Parroquias de Alcadozo y Liétor: EL EVANGELIO DEL 9 DE ENERO

EL EVANGELIO DEL 9 DE ENERO

LUNES DE LA SEMANA 1ª DEL TIEMPO ORDINARIO

EVANGELIO
Cuando arrestaron a Juan, Jesús se marchó a Galilea a proclamar el Evangelio de Dios. Decía: “Se ha cumplido el plazo, está cerca el reino de Dios: convertíos y creed en el Evangelio”. Pasando junto al lago de Galilea, vio a Simón y a su hermano Andrés, que eran pescadores y estaban echando el copo en el lago. Jesús les dijo: “Venid conmigo y os haré pescadores de hombres”. Inmediatamente dejaron las redes y lo siguieron. Un poco más adelante vio a Santiago, hijo de Zebedeo, y a su hermano Juan, que estaban en la barca repasando las redes. Los llamó, dejaron a su padre Zebedeo en la barca con los jornaleros y se marcharon con él.



COMENTARIO
La referencia que se hace a la región de Galilea no sólo es un dato geográfico, sino también una enseñanza religiosa para las primeras comunidades cristianas que leyeron el evangelio: Galilea era, desde tiempos del profeta Isaías (siglo VII a.C.), un lugar donde convivían judíos y gentiles (paganos). Isaías la llamará «Galilea de los gentiles» en hebreo: ‘Haggalil Haggoyim’. En esta región los judíos se mezclaban con los griegos. Con este dato los evangelistas resaltan que Jesús, desde el inicio de su predicación, se dirige a los gentiles y no sólo al pueblo de Israel. El mensaje de Jesús es universal, no puede quedarse cerrado en los límites étnicos y religiosos de la raza judía.

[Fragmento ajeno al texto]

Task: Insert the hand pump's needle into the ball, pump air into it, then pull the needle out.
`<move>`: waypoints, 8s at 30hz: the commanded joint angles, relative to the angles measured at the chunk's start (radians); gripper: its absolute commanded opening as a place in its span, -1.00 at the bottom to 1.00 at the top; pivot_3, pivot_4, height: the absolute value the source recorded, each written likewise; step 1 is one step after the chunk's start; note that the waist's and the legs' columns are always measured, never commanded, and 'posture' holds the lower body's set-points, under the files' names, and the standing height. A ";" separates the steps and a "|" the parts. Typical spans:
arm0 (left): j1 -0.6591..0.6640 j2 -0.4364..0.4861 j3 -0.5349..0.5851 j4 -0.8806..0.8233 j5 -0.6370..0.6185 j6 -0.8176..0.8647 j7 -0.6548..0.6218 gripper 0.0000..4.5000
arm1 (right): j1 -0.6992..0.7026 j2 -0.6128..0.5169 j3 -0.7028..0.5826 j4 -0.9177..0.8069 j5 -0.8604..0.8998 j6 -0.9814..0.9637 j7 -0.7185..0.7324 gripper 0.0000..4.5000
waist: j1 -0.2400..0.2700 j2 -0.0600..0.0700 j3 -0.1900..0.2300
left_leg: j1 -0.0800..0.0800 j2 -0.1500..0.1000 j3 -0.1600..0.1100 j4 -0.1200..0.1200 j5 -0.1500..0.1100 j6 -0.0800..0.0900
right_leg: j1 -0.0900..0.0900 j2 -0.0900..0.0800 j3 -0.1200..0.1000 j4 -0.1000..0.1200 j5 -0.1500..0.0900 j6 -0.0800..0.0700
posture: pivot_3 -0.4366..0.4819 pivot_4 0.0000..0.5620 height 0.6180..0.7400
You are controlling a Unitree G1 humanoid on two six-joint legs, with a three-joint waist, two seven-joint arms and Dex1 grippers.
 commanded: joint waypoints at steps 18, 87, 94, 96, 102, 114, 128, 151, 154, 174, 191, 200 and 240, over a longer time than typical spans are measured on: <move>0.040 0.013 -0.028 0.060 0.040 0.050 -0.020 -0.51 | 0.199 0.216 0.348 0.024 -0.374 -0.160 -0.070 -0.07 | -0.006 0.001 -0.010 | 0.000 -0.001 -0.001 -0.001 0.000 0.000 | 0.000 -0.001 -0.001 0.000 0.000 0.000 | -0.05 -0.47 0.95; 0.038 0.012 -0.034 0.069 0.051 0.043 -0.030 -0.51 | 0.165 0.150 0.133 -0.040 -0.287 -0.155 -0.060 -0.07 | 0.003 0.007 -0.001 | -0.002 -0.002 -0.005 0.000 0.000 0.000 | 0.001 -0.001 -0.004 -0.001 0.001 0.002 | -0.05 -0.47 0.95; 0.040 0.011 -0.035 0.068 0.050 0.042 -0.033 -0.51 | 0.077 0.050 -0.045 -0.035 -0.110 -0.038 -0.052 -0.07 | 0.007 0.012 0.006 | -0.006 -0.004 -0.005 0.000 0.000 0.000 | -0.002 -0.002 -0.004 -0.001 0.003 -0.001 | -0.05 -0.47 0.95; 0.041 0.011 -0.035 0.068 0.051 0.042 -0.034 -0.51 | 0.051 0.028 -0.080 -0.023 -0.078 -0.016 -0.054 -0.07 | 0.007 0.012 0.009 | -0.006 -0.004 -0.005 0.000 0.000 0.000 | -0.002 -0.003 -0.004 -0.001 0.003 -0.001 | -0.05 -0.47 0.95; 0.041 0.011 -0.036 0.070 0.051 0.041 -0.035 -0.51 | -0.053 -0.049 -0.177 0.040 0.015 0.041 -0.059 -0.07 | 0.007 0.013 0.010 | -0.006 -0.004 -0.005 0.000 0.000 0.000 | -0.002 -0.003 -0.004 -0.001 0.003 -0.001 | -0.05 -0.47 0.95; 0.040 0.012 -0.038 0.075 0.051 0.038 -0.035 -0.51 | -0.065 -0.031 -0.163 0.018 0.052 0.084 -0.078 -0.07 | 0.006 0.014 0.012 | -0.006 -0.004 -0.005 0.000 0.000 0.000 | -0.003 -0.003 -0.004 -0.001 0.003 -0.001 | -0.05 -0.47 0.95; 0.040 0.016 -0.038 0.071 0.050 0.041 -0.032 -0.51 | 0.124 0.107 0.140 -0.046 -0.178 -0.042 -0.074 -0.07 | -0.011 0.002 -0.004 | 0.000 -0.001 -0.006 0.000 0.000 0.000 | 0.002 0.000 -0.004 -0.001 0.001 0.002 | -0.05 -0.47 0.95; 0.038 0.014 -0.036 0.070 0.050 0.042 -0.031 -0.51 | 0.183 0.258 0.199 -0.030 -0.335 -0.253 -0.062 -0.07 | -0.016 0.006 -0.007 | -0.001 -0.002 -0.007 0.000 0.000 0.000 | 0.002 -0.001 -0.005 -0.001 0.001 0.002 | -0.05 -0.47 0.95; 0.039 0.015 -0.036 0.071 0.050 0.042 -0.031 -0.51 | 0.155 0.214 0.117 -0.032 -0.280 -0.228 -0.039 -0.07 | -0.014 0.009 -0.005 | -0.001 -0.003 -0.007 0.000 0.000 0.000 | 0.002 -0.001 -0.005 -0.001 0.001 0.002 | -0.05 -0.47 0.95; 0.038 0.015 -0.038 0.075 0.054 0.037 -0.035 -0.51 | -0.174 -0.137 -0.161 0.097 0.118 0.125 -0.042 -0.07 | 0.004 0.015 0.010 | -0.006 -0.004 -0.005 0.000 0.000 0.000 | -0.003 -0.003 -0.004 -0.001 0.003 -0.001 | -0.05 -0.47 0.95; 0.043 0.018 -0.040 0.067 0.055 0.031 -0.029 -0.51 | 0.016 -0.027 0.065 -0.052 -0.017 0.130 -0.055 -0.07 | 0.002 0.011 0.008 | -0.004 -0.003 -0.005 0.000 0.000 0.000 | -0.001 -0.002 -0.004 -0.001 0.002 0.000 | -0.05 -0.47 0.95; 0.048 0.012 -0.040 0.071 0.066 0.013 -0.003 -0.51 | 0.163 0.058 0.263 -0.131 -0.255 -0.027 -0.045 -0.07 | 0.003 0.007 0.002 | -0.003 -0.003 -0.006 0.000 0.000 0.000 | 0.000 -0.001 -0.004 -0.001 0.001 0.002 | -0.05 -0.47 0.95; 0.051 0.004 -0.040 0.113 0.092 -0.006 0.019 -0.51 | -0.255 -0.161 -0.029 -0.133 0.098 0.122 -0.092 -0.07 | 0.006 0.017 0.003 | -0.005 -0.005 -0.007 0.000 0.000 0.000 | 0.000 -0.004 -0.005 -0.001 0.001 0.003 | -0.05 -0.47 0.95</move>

Galilea era la región donde se interpretaba la religión judía con mayor liberalidad. Esto era debido a la fuerte influencia griega de las grandes ciudades allí existentes. La cultura judía se reducía a las zonas rurales. Los primeros discípulos, unos sencillos pescadores Se entiende por vocación la llamada que Dios hace a una persona para que realice una misión determinada. El Dios del Antiguo Testamento llamó a Moisés, Abraham, Isaías, Samuel, Jeremías... para que hicieran el bien. Jesús llama a sus discípulos con la misma autoridad que Dios.
El cristiano hace de la vida cotidiana «un templo». El cristiano es llamado por Jesús para acompañar y alentar la vida de los demás. El lugar donde desarrolla esta misión es en la vida cotidiana. Y es en este «escenario ordinario» donde debe ser testigo del mensaje de Jesús, convirtiéndose en signo de vida y salvación. Ser creyente hoy supone aprender a decir «Dios» con las palabras y sentimientos de la cultura actual. Jesús no inició su predicación al abrigo de los ortodoxos muros del templo de Jerusalén, sino en el lugar más comprometido: En Galilea, donde había una cultura compleja de contaminación, de mestizaje, de intercambio entre judíos y griegos...

Y ALGUNA CURIOSIDAD

El escenario donde se produce esta llamada es el cotidiano mundo de la pesca: Tras faenar toda la noche, las pequeñas barcas atracaban por la mañana en puerto. Parte de los peces capturados eran puestos en salazón, y otra parte se vendía de inmediato a la población cercana. En el siglo I los judíos consumía el pescado preferentemente en salazón o ahumado; técnicas aprendidas de los fenicios y egipcios. Por los datos que nos ofrece el evangelio, el padre de Santiago y Juan debía poseer no sólo una barca de pesca, sino también una pequeña industria de salazón de pescado, pues tenía jornaleros contratados a sus órdenes. Estas industrias de pecado eran florecientes en tiempos de Jesús. El pescado desecado y en salazón era vendido incluso en la ciudad de Jerusalén, donde existía «El mercado del pescado».

La pesca, junto con la abundante producción de aceite y los cereales, convertía a la región de Galilea en uno de los núcleos más prósperos. Junto a Nazareth y Cafarnaún existían ciudades importantes que oscilaban entre 30.000 y 40.000 habitantes: Sephoris, Tiberias, Julias... En estas ciudades convivía la cultura griega con la judía.